▸ **Action item**
Report the tally of lines featuring the word "card" in the entries below, without anything else.
Given records START
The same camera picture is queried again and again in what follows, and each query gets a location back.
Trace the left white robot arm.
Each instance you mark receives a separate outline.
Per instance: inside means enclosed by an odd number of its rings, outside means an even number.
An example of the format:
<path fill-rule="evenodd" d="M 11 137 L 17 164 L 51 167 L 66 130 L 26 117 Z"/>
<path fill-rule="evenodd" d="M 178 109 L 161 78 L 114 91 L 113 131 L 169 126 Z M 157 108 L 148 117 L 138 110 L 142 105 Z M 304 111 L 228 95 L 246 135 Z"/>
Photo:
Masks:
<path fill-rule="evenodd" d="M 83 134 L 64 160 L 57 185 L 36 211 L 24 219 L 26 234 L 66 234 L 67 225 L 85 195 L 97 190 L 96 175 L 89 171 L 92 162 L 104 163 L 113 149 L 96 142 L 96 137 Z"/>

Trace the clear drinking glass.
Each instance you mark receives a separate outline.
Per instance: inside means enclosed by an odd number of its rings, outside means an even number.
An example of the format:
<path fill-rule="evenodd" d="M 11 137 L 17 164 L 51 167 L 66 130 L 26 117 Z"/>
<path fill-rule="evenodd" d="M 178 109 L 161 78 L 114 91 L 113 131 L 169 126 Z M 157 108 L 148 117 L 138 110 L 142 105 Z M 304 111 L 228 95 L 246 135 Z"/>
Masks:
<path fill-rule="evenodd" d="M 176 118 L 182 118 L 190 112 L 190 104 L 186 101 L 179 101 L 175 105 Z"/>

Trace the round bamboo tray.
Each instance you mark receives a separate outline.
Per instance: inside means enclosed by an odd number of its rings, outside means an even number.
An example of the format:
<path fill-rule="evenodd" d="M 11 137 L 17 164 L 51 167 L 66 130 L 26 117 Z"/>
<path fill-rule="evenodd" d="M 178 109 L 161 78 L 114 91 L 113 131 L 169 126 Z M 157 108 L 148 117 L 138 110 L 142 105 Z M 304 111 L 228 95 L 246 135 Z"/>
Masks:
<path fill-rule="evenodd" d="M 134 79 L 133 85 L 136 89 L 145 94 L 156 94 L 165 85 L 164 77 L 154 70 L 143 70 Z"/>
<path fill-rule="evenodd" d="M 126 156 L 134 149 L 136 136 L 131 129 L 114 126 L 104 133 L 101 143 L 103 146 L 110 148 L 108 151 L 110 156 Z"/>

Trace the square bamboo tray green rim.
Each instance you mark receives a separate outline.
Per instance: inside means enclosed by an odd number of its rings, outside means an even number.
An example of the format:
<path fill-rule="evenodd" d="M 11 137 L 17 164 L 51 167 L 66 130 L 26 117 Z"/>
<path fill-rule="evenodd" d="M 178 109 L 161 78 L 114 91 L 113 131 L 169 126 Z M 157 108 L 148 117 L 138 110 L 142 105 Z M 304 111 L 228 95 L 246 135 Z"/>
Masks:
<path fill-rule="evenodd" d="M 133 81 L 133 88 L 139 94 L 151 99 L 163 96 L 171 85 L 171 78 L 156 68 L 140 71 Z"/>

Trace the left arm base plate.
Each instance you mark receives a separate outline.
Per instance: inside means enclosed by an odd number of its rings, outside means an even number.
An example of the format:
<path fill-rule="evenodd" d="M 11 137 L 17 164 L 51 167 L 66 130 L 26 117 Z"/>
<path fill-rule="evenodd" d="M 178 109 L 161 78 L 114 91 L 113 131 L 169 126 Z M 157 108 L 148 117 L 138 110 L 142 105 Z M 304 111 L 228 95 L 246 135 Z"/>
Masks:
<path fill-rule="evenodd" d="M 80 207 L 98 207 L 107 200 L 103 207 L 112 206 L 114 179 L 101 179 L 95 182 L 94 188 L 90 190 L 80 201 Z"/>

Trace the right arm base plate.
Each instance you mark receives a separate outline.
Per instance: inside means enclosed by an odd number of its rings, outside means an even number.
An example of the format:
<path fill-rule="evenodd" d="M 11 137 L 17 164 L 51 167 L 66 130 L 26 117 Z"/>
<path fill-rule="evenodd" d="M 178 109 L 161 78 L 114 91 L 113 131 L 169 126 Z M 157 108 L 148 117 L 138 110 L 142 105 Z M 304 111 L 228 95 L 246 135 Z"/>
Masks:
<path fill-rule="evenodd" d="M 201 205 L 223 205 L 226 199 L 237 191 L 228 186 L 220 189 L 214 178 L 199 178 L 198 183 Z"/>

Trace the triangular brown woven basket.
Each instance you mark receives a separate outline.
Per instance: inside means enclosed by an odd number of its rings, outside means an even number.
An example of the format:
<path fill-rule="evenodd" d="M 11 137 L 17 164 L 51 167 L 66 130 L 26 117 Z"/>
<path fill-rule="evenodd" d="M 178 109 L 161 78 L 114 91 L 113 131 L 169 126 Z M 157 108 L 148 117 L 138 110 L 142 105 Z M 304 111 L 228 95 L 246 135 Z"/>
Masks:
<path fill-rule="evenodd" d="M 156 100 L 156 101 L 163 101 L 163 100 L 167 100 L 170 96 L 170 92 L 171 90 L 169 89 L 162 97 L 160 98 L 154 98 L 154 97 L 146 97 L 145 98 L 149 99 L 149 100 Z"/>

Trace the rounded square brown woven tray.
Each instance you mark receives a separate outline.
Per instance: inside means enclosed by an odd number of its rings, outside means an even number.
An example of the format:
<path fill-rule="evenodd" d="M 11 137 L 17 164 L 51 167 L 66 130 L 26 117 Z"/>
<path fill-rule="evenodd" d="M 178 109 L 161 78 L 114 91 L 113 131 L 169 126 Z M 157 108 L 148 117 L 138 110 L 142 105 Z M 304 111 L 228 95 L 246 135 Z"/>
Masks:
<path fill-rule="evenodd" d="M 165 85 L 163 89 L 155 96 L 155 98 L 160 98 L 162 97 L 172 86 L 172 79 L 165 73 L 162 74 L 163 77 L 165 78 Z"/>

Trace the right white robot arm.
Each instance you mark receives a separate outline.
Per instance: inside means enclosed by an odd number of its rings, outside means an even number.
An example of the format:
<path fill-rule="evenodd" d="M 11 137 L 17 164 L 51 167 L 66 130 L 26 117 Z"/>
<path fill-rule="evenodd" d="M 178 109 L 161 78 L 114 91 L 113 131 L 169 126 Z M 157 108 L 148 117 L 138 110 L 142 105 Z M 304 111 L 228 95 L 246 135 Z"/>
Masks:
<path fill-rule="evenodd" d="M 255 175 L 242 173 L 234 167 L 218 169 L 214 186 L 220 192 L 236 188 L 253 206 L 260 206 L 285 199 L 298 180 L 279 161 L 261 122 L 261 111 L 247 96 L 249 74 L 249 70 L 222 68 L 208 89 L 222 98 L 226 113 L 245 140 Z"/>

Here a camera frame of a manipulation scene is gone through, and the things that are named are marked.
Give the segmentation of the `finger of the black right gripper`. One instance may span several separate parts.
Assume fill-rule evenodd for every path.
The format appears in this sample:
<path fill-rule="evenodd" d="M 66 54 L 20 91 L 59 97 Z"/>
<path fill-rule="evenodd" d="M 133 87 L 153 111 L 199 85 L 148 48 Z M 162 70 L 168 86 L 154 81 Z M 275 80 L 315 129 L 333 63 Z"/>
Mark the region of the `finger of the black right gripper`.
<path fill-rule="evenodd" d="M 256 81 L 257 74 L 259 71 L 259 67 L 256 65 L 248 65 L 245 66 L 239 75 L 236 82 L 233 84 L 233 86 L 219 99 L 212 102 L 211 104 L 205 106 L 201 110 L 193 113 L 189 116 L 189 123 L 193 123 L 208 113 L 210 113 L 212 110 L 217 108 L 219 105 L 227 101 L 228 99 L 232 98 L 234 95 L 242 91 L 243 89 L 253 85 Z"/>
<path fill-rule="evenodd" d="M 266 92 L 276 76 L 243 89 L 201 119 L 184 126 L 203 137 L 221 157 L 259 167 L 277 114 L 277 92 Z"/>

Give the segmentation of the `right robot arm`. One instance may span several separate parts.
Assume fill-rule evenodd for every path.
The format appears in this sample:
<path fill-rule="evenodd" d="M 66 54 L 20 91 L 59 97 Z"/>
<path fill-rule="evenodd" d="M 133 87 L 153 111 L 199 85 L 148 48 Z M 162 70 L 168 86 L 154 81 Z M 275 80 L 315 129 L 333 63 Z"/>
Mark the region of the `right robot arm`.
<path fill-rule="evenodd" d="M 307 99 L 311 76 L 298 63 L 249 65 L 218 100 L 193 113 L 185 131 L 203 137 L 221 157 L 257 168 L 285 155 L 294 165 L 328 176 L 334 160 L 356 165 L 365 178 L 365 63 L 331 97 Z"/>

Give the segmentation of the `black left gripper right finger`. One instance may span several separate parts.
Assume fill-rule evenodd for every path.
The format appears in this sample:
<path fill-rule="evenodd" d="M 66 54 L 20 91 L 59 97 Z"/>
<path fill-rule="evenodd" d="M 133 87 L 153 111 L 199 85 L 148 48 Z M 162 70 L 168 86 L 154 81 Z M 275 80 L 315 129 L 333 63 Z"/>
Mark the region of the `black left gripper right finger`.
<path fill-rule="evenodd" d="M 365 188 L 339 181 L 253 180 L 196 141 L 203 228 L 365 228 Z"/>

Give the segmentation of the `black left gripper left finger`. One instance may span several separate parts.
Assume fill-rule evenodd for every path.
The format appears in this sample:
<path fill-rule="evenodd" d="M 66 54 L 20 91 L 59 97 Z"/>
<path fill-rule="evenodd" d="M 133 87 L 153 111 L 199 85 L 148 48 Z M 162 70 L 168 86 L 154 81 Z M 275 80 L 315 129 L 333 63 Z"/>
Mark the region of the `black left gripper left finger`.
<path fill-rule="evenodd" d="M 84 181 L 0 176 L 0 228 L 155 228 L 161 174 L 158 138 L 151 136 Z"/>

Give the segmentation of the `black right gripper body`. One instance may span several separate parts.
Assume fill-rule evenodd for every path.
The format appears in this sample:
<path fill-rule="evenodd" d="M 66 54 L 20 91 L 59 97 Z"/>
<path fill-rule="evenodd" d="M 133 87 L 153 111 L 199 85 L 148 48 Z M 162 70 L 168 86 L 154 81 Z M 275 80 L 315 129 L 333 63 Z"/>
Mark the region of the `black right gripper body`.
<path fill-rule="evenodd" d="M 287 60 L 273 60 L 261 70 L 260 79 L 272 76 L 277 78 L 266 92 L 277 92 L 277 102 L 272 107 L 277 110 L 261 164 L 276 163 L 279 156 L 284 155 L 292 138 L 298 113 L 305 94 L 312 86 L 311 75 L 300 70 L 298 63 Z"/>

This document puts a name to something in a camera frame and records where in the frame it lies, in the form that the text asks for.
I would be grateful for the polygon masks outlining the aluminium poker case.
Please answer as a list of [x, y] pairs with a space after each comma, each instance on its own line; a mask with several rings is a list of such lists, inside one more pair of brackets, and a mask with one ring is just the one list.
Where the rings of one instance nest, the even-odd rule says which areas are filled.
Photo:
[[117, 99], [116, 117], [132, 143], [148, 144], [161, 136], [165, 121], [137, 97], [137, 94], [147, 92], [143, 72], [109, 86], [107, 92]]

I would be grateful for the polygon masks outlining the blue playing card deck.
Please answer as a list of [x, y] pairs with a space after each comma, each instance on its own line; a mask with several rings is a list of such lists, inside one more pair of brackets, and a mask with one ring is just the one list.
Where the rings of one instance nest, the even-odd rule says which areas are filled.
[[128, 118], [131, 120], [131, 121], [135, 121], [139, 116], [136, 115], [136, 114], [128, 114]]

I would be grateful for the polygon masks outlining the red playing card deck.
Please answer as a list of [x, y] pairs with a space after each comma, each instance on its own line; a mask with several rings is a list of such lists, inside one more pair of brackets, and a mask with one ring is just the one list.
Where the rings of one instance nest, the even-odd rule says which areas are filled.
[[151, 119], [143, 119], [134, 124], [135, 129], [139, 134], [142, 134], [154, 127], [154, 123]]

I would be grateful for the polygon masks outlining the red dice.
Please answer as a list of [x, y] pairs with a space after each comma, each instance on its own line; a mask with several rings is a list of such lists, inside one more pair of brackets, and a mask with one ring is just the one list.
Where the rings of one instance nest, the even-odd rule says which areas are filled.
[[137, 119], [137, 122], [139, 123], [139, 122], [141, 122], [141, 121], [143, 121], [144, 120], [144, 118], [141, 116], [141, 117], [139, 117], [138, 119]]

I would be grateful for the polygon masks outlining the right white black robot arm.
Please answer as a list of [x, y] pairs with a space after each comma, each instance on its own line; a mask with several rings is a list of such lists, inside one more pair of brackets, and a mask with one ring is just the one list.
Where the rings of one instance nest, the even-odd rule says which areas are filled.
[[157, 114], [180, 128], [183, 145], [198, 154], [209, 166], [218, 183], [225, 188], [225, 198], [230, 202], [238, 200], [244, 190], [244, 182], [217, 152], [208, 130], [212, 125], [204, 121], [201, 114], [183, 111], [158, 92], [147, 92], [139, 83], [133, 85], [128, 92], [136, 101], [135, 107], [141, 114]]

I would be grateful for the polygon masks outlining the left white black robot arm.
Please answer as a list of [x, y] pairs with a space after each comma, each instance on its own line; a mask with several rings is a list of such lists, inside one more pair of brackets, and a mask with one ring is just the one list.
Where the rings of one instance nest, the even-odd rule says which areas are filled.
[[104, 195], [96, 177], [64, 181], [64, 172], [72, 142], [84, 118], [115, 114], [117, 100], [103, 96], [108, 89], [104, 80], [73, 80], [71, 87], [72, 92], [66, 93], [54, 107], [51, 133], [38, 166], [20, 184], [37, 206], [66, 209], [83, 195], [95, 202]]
Given records END
▸ **Output below**
2